Bu sabah bir toplantı için karşı kıyıya geçtim, metro, metrobüs, metro yoluyla. Dönüşte bize yakın oturan bir tanış "arabayla geldik, sizi de bırakalım" dedi. Doğrusu sohbet ederek keyifle geçtik karşıya ve fakat süre sabahki toplu taşıma akışından daha hızlı olamadı, zira şehrimizin vaz geçilmez şeysi "akıcı olmayan yoğun trafik" yine başroldeydi.
Yarın kar gelecekmiş diyollaa, belki şehrin sınırına kadar dayanır da kent burçlarına bayrak dikecek kadar yağar mı şüpheliyim.
Johann Hari'nin Kaybolan Bağlar kitabının "Bu Şehri Biz Kurduk" başlıklı 15. bölümünde Berlin'de 2011-2012 yıllarında yaşanan ve temeli şehirde kiraların aşırı yükselmesine dayanan bir dizi olaydan ve protestodan söz ediliyor.

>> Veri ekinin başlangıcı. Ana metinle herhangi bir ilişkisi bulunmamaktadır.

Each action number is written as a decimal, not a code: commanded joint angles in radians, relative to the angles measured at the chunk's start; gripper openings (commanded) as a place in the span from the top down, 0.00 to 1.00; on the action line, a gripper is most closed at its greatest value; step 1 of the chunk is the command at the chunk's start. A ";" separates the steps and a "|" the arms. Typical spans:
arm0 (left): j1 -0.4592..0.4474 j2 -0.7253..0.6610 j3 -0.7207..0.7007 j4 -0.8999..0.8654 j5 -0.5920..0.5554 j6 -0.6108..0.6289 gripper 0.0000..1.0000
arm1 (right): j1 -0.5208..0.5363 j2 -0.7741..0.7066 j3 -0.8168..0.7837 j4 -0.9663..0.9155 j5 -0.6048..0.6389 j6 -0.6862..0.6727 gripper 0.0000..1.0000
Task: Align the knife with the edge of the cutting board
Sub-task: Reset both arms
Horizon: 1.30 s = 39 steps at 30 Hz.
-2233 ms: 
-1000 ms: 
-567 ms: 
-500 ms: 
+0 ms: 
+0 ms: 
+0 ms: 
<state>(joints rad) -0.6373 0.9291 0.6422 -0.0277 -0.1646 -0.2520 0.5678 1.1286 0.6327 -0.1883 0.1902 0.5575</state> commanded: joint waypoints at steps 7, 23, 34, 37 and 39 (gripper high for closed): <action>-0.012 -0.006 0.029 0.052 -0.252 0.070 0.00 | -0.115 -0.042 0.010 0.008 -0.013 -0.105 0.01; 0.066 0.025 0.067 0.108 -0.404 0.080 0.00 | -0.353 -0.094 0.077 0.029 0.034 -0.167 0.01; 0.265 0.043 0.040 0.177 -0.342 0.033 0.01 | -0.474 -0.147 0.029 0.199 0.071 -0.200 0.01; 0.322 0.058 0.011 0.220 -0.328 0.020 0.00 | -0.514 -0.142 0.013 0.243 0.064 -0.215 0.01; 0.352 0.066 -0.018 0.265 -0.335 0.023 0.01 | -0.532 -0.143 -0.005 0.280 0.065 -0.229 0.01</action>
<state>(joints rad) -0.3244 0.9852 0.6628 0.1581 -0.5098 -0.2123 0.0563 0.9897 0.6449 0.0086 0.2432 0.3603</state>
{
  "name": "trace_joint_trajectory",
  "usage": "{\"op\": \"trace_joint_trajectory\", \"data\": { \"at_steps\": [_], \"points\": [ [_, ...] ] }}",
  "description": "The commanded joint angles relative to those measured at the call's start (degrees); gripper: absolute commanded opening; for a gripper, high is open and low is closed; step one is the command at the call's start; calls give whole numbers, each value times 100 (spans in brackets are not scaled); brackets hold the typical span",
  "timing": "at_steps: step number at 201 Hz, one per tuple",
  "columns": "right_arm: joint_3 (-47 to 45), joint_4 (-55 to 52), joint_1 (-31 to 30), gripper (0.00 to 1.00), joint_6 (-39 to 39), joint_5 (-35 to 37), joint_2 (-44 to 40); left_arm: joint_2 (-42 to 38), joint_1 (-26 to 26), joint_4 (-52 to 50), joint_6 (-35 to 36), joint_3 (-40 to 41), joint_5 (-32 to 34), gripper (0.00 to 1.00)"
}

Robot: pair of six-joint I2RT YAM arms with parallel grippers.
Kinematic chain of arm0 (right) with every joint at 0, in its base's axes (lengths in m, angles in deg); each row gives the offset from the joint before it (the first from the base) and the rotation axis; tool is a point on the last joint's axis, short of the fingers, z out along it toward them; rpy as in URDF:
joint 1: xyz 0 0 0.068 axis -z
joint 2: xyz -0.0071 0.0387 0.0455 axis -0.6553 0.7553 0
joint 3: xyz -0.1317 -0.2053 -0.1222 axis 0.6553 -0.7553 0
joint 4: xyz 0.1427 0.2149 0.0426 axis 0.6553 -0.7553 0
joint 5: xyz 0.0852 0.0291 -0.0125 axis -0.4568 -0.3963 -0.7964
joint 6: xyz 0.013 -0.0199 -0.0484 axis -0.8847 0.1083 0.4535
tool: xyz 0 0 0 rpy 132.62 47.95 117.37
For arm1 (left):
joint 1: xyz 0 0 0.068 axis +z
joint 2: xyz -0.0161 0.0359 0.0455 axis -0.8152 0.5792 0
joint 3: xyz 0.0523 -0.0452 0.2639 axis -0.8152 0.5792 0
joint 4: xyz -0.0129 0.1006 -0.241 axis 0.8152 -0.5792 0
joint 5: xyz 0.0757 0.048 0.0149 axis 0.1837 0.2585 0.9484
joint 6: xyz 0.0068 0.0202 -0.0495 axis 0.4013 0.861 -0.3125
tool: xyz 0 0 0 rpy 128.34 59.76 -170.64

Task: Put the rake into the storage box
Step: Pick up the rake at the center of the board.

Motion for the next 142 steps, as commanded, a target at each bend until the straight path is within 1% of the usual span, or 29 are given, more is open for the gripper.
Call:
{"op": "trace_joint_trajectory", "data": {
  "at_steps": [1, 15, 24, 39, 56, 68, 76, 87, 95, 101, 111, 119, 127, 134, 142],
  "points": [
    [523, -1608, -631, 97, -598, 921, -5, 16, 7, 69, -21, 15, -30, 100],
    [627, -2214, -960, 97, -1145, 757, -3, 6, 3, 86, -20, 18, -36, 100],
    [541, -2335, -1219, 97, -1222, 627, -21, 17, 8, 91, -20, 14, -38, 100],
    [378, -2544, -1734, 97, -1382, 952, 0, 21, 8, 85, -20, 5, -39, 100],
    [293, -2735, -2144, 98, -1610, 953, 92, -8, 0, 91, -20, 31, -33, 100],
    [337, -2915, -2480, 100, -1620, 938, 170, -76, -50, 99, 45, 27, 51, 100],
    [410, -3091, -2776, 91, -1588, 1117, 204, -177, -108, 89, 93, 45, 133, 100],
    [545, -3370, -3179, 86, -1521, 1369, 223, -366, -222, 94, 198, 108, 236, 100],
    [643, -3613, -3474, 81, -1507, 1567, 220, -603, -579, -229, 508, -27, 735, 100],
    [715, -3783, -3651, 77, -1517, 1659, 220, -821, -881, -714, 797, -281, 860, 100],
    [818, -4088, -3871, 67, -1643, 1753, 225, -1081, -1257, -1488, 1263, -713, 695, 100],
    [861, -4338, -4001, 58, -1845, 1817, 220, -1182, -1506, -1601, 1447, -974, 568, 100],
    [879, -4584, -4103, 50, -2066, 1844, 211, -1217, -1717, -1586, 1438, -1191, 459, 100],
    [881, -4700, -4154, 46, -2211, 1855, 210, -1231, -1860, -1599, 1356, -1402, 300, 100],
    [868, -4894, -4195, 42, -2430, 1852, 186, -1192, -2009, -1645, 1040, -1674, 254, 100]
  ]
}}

Berlin Kreuzberg'deki Kottbusser Tor (kısaca Kotti) mahallesindeki direniş, birbirine selam bile vermeyen insanların, mahallelinin birbirini bu eylem yoluyla tanımaları ve birlikte oluşturdukları güç sayesinde istedikleri yönde sonuçlar almaları anlatılıyor.
Konuyu merak edip biraz aradım, okudum. Burada genel bazı notlar var, merak ederseniz.
Öğleden sonra marketten eve dönerken sokağın köşesindeki isim tabelasına bir karga tünemişti, elimdeki paketleri bırakıp fotoğraf çekemedim.
Dala tünemiş karga iki hafta öncesinden adadan...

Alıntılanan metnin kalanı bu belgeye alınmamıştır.